* How to complete this task
For the string "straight", find every matching line in the records and copy it.

* Provided material
^^^^^^^^^^^^^^^^

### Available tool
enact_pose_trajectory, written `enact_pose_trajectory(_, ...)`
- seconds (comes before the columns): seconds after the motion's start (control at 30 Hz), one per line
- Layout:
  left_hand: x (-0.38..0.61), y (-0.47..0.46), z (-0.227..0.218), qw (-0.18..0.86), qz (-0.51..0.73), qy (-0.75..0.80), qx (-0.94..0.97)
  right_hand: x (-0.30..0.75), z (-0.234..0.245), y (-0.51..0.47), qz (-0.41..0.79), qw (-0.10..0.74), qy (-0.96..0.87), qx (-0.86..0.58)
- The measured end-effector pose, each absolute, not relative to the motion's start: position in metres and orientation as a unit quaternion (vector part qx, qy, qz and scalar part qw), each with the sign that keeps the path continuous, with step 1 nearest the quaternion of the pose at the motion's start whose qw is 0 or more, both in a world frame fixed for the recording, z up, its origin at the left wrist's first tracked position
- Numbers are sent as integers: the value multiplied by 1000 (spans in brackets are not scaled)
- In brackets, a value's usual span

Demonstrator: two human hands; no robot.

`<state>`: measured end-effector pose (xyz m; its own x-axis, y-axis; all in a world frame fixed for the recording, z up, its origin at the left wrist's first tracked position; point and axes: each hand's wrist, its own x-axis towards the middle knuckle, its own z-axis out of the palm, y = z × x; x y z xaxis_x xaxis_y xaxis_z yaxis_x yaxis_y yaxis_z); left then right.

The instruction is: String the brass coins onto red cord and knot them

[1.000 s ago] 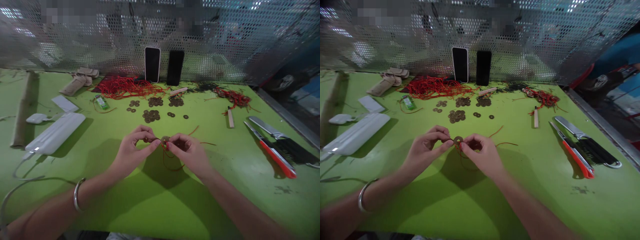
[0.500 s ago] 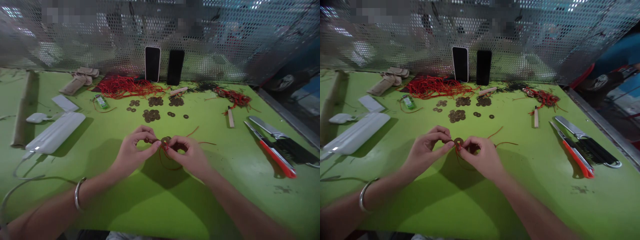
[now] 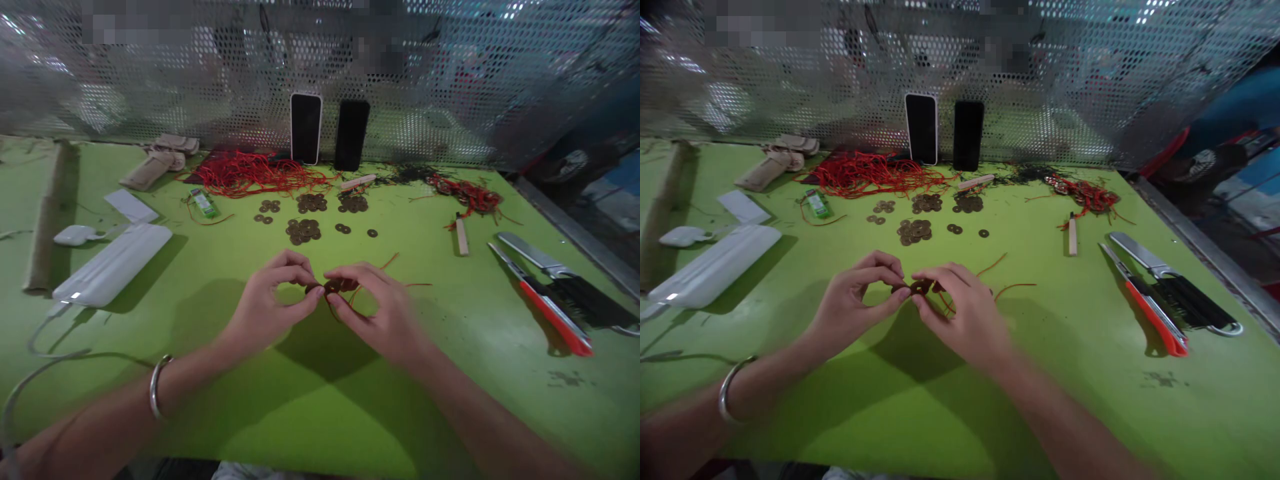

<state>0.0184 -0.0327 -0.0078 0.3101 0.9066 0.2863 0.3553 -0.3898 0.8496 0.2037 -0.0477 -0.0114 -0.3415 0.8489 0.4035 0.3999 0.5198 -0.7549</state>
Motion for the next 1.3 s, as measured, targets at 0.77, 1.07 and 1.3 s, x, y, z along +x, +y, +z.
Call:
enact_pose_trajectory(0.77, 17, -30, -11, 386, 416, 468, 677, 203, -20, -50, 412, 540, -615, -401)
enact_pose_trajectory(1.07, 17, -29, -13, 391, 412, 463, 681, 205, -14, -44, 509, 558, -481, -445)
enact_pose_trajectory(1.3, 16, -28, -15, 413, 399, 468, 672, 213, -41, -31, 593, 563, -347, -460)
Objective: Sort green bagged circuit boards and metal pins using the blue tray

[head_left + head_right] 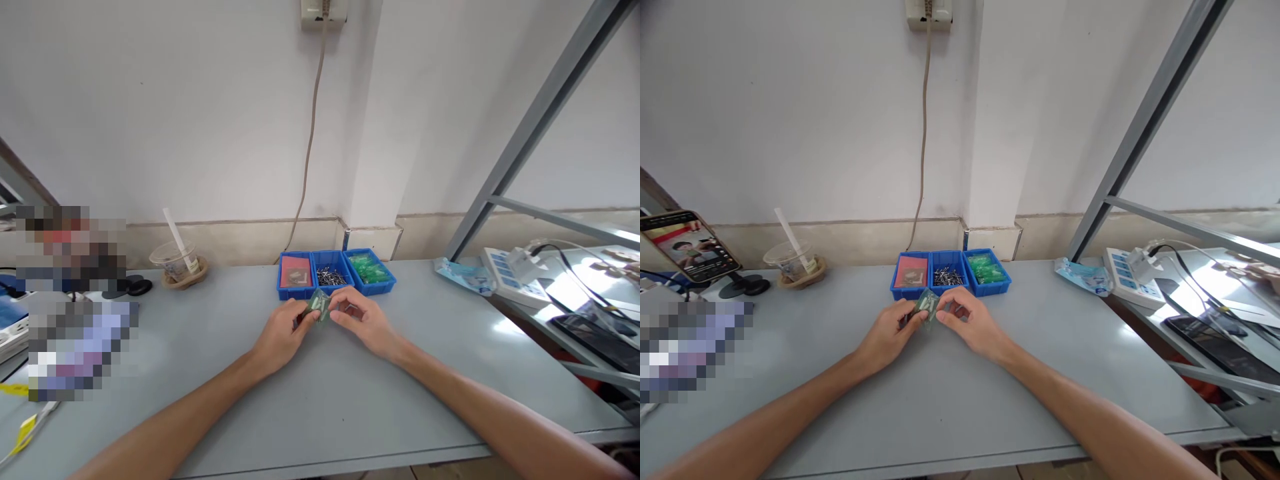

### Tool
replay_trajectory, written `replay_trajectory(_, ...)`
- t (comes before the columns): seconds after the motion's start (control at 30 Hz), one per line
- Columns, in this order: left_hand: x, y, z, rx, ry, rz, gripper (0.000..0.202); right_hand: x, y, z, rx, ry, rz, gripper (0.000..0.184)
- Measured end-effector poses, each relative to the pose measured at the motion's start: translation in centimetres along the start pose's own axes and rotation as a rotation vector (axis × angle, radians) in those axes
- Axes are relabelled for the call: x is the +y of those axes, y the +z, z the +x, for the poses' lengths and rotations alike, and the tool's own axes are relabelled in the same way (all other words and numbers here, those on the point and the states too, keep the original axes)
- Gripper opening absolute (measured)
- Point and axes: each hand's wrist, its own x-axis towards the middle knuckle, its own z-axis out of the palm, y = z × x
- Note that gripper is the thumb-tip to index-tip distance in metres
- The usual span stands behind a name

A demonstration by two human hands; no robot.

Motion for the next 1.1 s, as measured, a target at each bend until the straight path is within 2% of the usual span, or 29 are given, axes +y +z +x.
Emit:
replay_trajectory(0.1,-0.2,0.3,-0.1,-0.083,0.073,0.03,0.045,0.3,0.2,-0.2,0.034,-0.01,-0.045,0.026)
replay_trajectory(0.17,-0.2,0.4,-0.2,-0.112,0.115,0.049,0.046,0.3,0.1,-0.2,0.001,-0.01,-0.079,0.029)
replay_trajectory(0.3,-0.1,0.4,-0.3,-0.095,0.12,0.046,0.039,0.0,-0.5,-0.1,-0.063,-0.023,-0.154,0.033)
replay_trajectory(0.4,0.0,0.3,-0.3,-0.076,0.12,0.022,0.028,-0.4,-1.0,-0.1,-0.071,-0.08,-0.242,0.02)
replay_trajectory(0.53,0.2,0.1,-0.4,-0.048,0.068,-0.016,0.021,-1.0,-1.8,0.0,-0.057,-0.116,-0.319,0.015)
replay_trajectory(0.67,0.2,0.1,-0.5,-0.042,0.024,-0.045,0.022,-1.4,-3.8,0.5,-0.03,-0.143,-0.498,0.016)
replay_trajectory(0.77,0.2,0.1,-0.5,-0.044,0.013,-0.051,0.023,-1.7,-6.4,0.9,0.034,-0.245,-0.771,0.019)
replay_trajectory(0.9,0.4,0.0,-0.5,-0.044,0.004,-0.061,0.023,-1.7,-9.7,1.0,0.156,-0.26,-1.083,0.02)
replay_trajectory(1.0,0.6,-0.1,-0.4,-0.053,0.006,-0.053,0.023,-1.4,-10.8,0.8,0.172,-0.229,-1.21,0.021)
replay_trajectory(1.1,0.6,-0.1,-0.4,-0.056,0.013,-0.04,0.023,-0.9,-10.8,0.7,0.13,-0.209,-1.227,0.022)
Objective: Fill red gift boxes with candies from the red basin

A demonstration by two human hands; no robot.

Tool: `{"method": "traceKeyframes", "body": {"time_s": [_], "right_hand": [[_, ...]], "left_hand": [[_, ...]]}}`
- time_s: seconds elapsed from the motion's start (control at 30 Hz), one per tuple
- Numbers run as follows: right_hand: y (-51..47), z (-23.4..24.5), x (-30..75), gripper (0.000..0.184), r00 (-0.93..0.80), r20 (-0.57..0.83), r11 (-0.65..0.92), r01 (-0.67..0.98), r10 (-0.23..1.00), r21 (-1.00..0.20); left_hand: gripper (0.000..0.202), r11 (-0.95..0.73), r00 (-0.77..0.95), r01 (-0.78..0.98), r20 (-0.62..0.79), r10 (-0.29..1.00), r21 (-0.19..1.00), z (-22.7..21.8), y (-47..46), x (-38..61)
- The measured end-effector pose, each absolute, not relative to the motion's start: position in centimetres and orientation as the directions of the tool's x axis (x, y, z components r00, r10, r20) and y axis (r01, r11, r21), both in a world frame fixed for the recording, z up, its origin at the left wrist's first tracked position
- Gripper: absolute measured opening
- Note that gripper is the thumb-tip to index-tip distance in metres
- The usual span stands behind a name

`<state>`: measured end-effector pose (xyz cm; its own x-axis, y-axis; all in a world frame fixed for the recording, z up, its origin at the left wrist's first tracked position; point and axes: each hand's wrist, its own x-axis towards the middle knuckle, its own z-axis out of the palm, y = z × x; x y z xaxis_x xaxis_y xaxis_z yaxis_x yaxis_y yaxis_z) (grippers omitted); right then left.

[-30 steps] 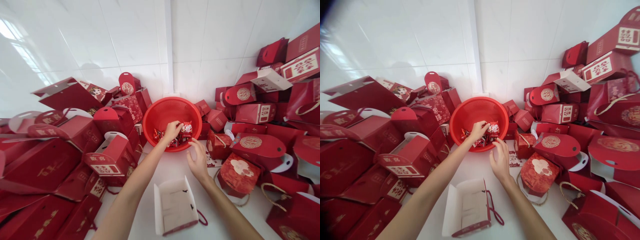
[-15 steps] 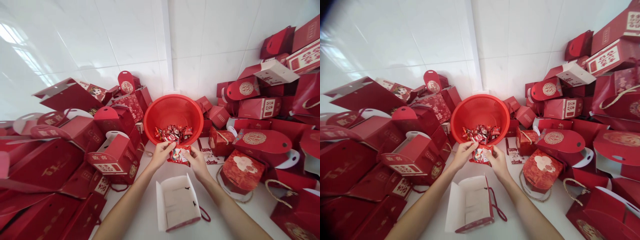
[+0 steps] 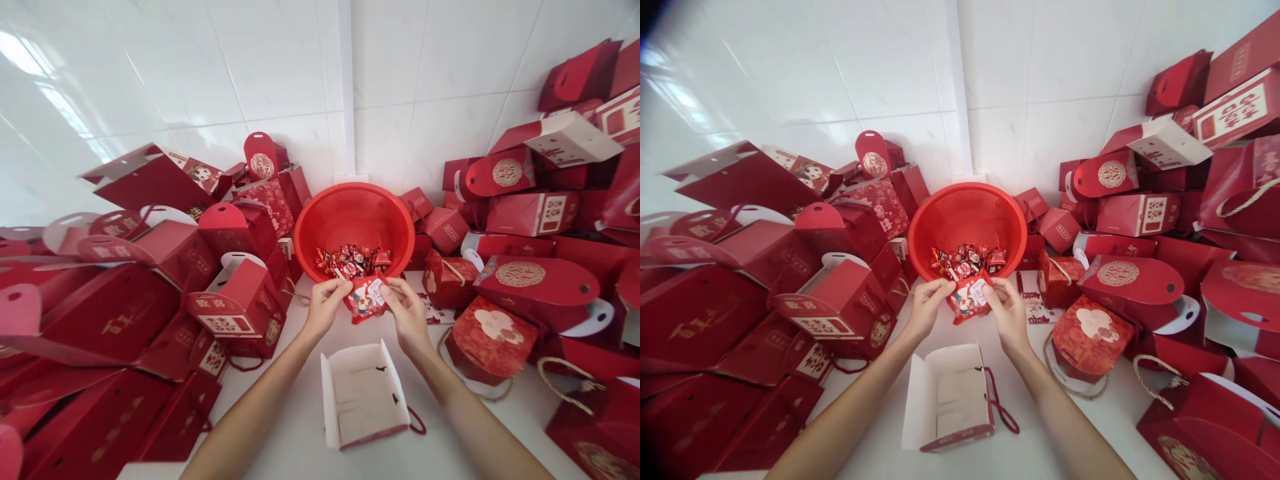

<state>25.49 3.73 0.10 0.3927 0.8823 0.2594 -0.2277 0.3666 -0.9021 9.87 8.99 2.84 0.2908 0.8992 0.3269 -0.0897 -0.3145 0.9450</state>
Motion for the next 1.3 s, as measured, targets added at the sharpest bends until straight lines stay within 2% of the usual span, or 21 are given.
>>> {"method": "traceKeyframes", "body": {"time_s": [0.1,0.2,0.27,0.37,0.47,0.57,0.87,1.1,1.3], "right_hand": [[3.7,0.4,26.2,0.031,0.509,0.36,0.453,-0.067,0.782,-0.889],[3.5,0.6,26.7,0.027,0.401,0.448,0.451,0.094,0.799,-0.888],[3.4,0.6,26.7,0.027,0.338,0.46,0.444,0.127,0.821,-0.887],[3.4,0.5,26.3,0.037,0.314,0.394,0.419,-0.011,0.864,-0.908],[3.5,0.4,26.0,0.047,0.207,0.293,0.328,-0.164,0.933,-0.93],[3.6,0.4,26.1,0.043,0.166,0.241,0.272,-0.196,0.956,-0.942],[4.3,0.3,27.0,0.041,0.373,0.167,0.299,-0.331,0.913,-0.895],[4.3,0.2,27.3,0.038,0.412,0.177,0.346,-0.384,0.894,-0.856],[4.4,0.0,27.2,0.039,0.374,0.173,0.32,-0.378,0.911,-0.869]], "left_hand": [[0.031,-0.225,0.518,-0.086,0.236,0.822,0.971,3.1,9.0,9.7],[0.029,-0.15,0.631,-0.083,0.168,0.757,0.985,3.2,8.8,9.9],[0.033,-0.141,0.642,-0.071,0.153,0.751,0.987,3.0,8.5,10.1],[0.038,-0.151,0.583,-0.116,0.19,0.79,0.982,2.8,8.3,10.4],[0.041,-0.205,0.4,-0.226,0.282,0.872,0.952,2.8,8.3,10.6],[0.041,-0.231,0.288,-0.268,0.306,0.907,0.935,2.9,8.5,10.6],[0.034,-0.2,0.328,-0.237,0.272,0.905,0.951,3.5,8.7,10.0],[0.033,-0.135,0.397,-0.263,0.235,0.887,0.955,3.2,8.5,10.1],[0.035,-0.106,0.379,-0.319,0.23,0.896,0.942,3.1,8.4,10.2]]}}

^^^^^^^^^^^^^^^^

* Result for this task
Motion for the next 1.1 s, as measured, a target at each bend until the straight path is within 2% of the usual span, or 29 are given, axes +y +z +x.
Motion for the next 1.3 s, as measured, targets added at the sharpest bends until straight lines stay within 2% of the usual span, or 21 are given.

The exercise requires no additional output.